Ketua Bawaslu Kabupaten Majalengka H. Agus Asri Sabana membuka sekaligus memberikan pengantar dalam acara diskusi. Beliau menjelaskan bahwa Santri atau Ponpes tidak bisa dilepaskan dari perjuangan Bangsa Indonesia, dan mengapa Pemerintah menetapkan tanggal 22 Oktober sebagai Hari Santri di Indonesia. Diskusi ini juga membedah tantangan santri dalam membangun demokrasi di Indonesia. “Nah, Menjadi tantangan sebenarnya, apa sih peran santri dalam mewujudkan demokrasi, seperti apa visi misi dari ponpes sehingga menjadi nilai-nilai demokrasi seperti yang saat ini disepakati Indonesia.” Ungkapnya.

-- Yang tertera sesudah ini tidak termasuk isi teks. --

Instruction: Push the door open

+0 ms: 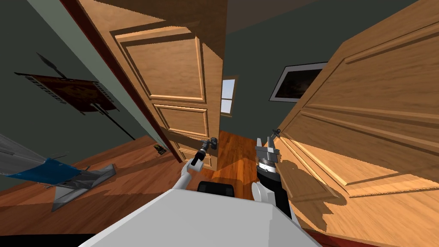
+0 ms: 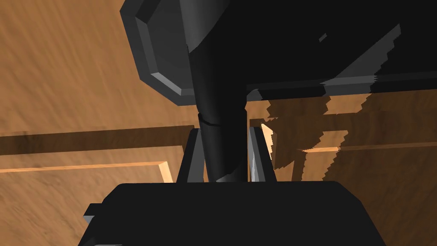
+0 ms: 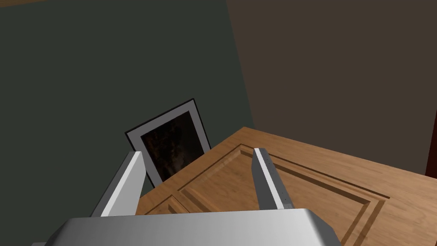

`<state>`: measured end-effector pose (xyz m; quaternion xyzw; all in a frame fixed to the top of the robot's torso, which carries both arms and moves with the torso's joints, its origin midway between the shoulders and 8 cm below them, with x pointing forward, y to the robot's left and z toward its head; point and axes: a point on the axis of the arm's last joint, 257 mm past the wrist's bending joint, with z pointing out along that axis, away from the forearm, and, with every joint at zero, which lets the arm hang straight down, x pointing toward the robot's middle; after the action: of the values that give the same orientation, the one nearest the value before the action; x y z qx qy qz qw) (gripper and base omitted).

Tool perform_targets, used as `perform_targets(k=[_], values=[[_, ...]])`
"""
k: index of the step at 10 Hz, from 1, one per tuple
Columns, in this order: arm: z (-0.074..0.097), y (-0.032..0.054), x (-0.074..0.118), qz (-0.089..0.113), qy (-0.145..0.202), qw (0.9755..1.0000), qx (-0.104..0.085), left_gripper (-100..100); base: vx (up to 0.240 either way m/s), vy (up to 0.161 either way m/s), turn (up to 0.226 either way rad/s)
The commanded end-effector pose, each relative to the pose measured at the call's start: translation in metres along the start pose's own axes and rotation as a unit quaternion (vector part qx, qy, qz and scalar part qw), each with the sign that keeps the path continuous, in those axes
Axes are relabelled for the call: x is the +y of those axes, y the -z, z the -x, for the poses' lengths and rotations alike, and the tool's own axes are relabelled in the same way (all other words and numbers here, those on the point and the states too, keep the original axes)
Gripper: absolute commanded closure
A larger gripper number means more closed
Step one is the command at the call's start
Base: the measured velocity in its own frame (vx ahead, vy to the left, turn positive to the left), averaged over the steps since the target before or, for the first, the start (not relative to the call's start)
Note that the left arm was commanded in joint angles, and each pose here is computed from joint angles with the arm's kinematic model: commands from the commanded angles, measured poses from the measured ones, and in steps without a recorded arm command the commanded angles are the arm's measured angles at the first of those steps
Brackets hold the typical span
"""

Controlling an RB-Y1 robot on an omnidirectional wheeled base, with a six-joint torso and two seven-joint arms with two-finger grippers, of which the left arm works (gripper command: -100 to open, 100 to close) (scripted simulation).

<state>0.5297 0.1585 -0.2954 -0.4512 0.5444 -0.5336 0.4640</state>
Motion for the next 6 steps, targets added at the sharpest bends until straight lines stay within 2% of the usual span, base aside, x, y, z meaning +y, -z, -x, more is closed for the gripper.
perform_targets(k=[1, 6], values=[[0.02, -0.0006, -0.005, -0.005, -0.006, 0.9998, -0.016, 100, 0.123, -0.094, 0.084], [0.045, -0.0006, -0.004, -0.003, -0.007, 0.9991, -0.042, 100, 0.104, -0.103, 0.067]])
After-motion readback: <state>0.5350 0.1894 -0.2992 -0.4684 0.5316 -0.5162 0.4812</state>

Diawali oleh K. H. Dedi Mulyadi sebagai narasumber pertama, menyampaikan bahwa demokratisasi bagi santri sudah menjadi hal yang lumrah. Karena sejak dulu jauh sebelum kemerdekaan, perintis pondok pesantren telah mampu menyinergikan antara pelajaran agama dengan pelajaran kebangsaan. Beliau juga mengapresiasi dan berpesan agar kegiatan ini menjadi modal atau penyemangat bahwa kedepan santri harus siap mengisi kemerdekaan, mengelola kemerdekaan, dan menjaga kemerdekaan NKRI dengan baik. "Demokrasi di Pesantren sudah dilakukan dengan menanamkan nilai-nilai kejujuran, kepedulian sosial, sikap taat peraturan, dan sikap toleransi. Dilakukan juga dengan berbagai cara yaitu dengan keteladanan, latihan dan pembiasaan, mendidik melalui ibrah, mauidzah dan disiplin." Imbuhnya.

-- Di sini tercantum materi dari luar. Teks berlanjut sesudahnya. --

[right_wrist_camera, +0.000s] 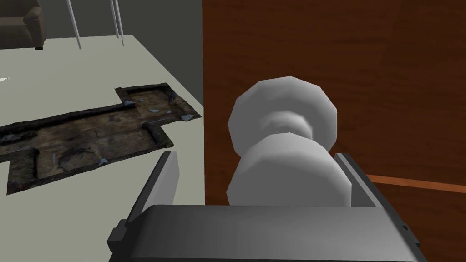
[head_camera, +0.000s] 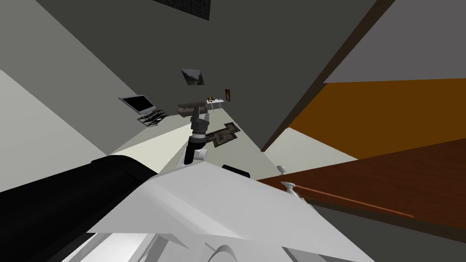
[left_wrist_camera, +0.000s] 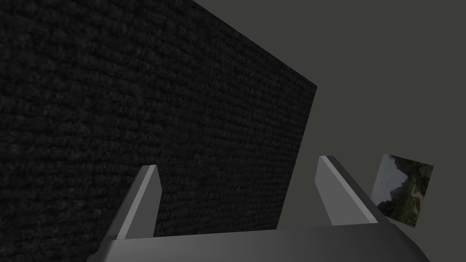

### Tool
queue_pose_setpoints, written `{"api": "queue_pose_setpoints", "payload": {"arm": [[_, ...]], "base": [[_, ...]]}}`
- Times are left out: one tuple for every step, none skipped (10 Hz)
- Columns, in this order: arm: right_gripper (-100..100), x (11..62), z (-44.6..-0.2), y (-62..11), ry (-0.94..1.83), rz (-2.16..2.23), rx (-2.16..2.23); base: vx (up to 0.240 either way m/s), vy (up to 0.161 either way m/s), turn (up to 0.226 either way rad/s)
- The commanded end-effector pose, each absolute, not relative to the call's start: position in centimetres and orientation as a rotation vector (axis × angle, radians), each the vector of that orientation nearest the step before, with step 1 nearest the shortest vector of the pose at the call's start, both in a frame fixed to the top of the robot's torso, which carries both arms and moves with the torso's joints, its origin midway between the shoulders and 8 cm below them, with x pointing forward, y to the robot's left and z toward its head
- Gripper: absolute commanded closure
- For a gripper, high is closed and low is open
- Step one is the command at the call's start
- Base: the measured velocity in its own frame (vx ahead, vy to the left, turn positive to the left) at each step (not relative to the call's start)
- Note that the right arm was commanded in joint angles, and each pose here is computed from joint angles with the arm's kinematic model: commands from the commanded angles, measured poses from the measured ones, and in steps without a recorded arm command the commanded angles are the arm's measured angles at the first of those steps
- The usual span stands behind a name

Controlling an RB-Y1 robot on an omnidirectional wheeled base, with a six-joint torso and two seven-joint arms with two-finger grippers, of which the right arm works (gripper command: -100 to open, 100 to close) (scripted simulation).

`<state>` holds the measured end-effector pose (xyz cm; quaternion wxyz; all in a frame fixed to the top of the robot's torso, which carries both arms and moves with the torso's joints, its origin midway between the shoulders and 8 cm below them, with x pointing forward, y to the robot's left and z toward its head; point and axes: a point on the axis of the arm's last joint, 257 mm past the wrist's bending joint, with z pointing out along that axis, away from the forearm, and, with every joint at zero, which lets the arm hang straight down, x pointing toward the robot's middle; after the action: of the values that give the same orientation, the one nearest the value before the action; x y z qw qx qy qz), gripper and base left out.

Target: Pull the door open

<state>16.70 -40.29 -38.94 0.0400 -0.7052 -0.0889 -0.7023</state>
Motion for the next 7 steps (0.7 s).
{"api": "queue_pose_setpoints", "payload": {"arm": [[100, 16.17, -39.63, -37.38, -0.252, -2.100, -2.127], [100, 15.94, -39.85, -37.58, -0.253, -2.093, -2.140], [100, 15.86, -39.92, -37.65, -0.254, -2.091, -2.145], [100, 16.17, -39.63, -37.38, -0.252, -2.100, -2.127], [100, 16.17, -39.63, -37.38, -0.252, -2.100, -2.127], [100, 16.17, -39.63, -37.38, -0.252, -2.100, -2.127], [100, 16.17, -39.63, -37.38, -0.252, -2.100, -2.127]], "base": [[0.014, 0.007, 0.005], [-0.017, -0.013, 0.030], [-0.007, 0.003, 0.010], [-0.016, -0.004, -0.016], [-0.016, 0.009, -0.004], [-0.017, -0.001, -0.004], [0.000, 0.000, 0.000]]}}
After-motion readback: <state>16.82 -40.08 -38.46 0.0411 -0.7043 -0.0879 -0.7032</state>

Dalam kesempatan yang sama Koordinator Divisi SDM Bawaslu Provinsi Jawa Barat H. M. Wasikin Marzuki mengucapkan Selamat Hari Santri Nasional. Selanjutnya ia berpesan agar jadikan peringatan Hari Santri Nasional 2020 ini sebagai kebangkitan kembali para santri, khususnya di Kabupaten Majalengka untuk ikut serta mengambil bagian dari berbagai macam aktivitas termasuk aktivitas pemilu. Beliau pun memberikan apresiasi kepada Bawaslu Kabupaten Majalengka yang pada peringatan hari santri ini ikut serta mengingatkan seluruh santri yang ada di Majalengka bahwa santri kedepan tidak hanya tetap mempertahankan eksistensi pondok pesantren, tapi juga sebagian diharapkan hadir di berbagai macam posisi sehingga NKRI kedepan dapat diisi oleh santri.
Hal serupa diungkapkan oleh narasumber berikutnya, Koordinator Divisi Penindakan Pelanggaran Bawaslu Kabupaten Majalengka, Abdul Rosyid. Santri ada pada jaman awal mula pra kemerdekaan sampai pasca kemerdekaan dan mempertahankan kemerdekaan. Beliau menerangkan bahwa menurut studi atau penelitian dari UNESA tahun 2017 dimana peran santri dalam setiap Pilkada menjadi menarik dengan terpilihnya para santri di kancah politik.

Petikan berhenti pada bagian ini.